The Wairarapa Line was completed to its northern terminus at Woodville in 1897 and this enabled the Railways Department to introduce the Napier Mail to the Wairarapa Line. This train had earlier run as the Napier Express via the Wellington and Manawatu Railway and the Manawatu Gorge. This arrangement lasted until 1909 when the Napier Mail once again became the Napier Express and reverted to its original route. Thereafter the primary passenger service through the Wairarapa was the Wairarapa Mail which was essentially the Wellington to Woodville portion of the old Napier Mail.
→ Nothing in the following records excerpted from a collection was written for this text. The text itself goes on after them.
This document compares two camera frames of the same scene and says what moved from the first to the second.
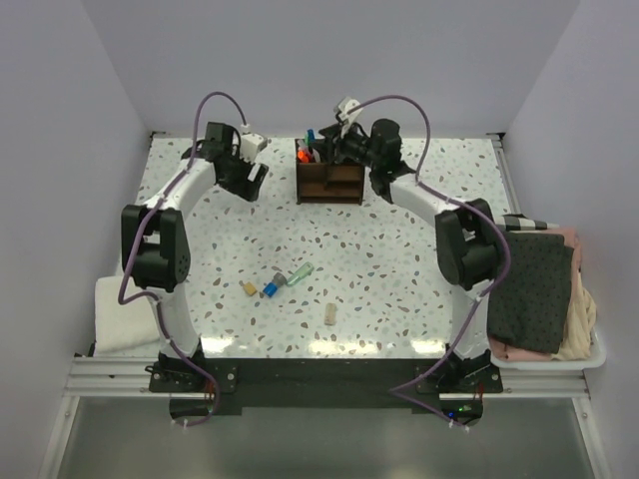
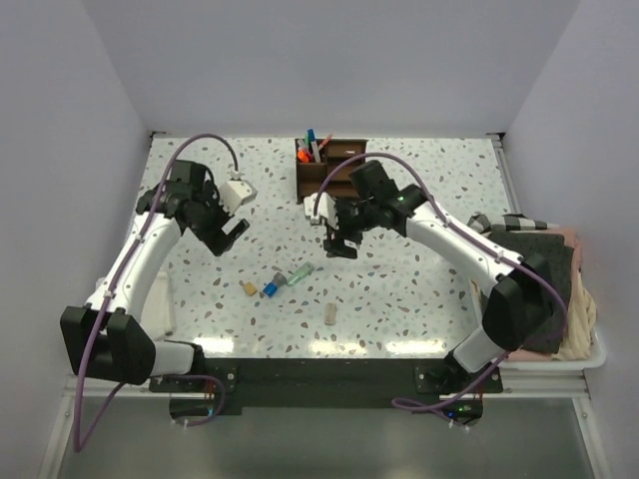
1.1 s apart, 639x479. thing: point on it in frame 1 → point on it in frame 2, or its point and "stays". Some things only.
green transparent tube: [301, 274] stays
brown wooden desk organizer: [327, 183] stays
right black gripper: [332, 141] → [336, 240]
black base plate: [448, 387] stays
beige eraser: [329, 313] stays
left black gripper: [247, 189] → [216, 239]
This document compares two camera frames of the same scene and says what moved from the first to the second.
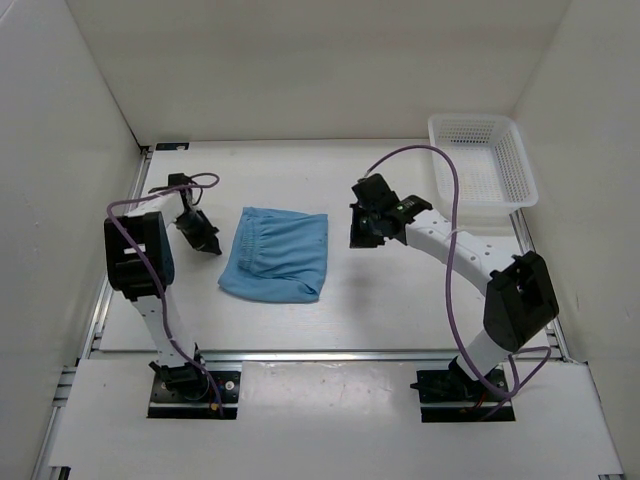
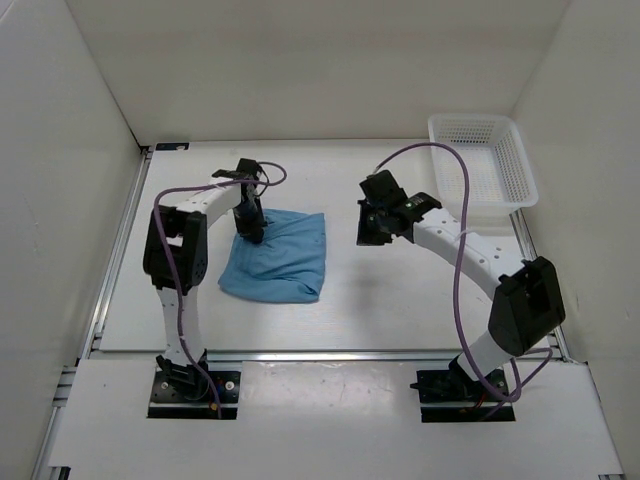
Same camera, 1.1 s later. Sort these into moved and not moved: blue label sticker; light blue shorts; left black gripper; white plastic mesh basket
Moved: left black gripper
Not moved: white plastic mesh basket; blue label sticker; light blue shorts
From 1936 when the NZR RM class Wairarapa-type railcars were introduced passengers from Fernside had a much faster service to points both north and south. The Wairarapa Mail passenger trains continued to run but in 1944 were reduced from their Monday – Saturday timetable to a thrice weekly service due to a severe coal shortage. It never recovered from this and was withdrawn completely in 1948. Several years later the Rimutaka Tunnel was opened, bringing an end to the mixed trains that had been plying the Wairarapa Line and the withdrawal of the Wairarapa-type railcars, and ushering in the era of the twin-set railcars. The private motorcar was already having an effect on smaller railway stations and Fernside was no exception with patronage steadily declining. The 1959 railcar timetable lists Fernside as a "stops if required" station for both northbound and southbound services. In 1963 patronage was considered to be "light" and by 1975 it was no longer sufficient to warrant keeping the station open leading to its closure to all traffic on 30 March.

== Today ==
The only sign of the station today is the remains of the platform, the front edge of which can still be seen beside the track. The station site is only accessible from a private driveway off the end of Algies Road.